**PROBLEM:** The answer consists solely of the listing's lines from the first through the line containing "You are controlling", each reproduced exactly.

**PROVIDED MATERIAL:**
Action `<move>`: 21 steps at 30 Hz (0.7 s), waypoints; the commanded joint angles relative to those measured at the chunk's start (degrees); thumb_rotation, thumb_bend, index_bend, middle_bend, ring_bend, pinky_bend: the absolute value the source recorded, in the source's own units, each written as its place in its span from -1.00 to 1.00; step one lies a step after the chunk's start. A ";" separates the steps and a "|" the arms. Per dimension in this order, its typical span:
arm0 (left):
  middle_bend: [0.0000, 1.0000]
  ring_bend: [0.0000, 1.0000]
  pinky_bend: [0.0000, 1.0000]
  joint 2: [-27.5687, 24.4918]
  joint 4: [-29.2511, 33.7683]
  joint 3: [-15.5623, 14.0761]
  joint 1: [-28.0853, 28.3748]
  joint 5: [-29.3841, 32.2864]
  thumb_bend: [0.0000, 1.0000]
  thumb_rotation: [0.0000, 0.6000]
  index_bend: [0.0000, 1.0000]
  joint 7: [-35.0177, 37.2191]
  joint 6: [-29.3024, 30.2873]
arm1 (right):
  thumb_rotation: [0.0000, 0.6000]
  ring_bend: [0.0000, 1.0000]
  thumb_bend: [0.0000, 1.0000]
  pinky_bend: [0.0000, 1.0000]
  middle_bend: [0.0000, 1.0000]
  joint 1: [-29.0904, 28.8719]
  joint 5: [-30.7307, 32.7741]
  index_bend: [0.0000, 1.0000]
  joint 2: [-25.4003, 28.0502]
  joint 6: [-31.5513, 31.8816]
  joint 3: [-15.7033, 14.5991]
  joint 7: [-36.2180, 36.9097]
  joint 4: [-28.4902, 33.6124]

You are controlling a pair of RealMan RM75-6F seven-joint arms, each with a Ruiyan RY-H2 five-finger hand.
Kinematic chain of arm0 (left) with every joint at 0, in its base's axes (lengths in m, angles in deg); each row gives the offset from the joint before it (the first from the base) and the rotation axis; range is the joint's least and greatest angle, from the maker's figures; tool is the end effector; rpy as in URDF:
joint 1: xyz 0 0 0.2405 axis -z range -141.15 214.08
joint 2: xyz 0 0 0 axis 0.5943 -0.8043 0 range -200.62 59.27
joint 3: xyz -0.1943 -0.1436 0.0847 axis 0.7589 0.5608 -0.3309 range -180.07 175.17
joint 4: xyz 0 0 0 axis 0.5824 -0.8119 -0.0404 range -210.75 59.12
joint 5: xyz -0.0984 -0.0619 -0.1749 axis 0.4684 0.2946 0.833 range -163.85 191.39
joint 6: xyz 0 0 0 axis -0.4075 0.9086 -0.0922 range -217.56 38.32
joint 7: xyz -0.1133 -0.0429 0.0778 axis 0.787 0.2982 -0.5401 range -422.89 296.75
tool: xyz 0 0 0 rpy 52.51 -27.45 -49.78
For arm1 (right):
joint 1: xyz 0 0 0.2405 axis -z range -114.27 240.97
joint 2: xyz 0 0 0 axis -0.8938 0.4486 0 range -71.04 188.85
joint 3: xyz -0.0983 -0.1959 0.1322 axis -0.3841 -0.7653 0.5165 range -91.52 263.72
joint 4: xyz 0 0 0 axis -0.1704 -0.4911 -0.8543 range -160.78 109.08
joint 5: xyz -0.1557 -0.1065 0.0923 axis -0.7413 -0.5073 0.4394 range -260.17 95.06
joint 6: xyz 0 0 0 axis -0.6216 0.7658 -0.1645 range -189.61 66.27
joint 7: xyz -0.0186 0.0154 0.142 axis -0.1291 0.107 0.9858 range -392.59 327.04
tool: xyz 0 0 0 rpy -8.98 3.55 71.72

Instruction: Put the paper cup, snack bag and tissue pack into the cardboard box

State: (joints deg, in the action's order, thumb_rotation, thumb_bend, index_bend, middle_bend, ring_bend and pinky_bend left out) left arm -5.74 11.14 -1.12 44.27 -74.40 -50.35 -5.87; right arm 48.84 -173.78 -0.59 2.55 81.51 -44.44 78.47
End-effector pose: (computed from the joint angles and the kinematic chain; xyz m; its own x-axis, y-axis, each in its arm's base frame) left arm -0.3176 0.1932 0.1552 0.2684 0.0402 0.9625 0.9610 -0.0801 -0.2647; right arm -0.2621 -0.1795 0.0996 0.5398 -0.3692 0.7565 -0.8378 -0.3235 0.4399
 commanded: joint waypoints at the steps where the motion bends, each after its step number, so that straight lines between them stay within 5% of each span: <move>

**RESPONSE TO THE EXERCISE:**
Action `<move>`: 21 steps at 30 Hz (0.7 s), waypoints; the commanded joint angles relative to those measured at the chunk's start (degrees); thumb_rotation, thumb_bend, index_bend, middle_bend, ring_bend, pinky_bend: the absolute value the source recorded, in the source's own units, each written as its place in its span from -1.00 to 1.00; step one lies a step after the chunk's start. A ";" separates the steps and a "|" the arms. Per dimension in this order, its typical span:
arm0 (left):
  middle_bend: [0.0000, 1.0000]
  ring_bend: [0.0000, 1.0000]
  pinky_bend: [0.0000, 1.0000]
  joint 2: [-27.5687, 24.4918]
  joint 4: [-29.2511, 33.7683]
  joint 3: [-15.5623, 14.0761]
  joint 1: [-28.0853, 28.3748]
  joint 5: [-29.3841, 32.2864]
  thumb_bend: [0.0000, 1.0000]
  thumb_rotation: [0.0000, 0.6000]
  index_bend: [0.0000, 1.0000]
  joint 7: [-35.0177, 37.2191]
  joint 6: [-29.3024, 30.2873]
arm1 (right):
  thumb_rotation: [0.0000, 0.6000]
  ring_bend: [0.0000, 1.0000]
  thumb_bend: [0.0000, 1.0000]
  pinky_bend: [0.0000, 1.0000]
  middle_bend: [0.0000, 1.0000]
  joint 1: [-29.0904, 28.8719]
  joint 5: [-30.7307, 32.7741]
  index_bend: [0.0000, 1.0000]
  joint 2: [-25.4003, 28.0502]
  joint 6: [-31.5513, 31.8816]
  joint 3: [-15.7033, 14.5991]
  joint 7: [-36.2180, 36.9097]
  joint 4: [-28.4902, 33.6124]

You are controlling a pair of RealMan RM75-6F seven-joint arms, each with a Ruiyan RY-H2 five-finger hand.

That completes the exercise.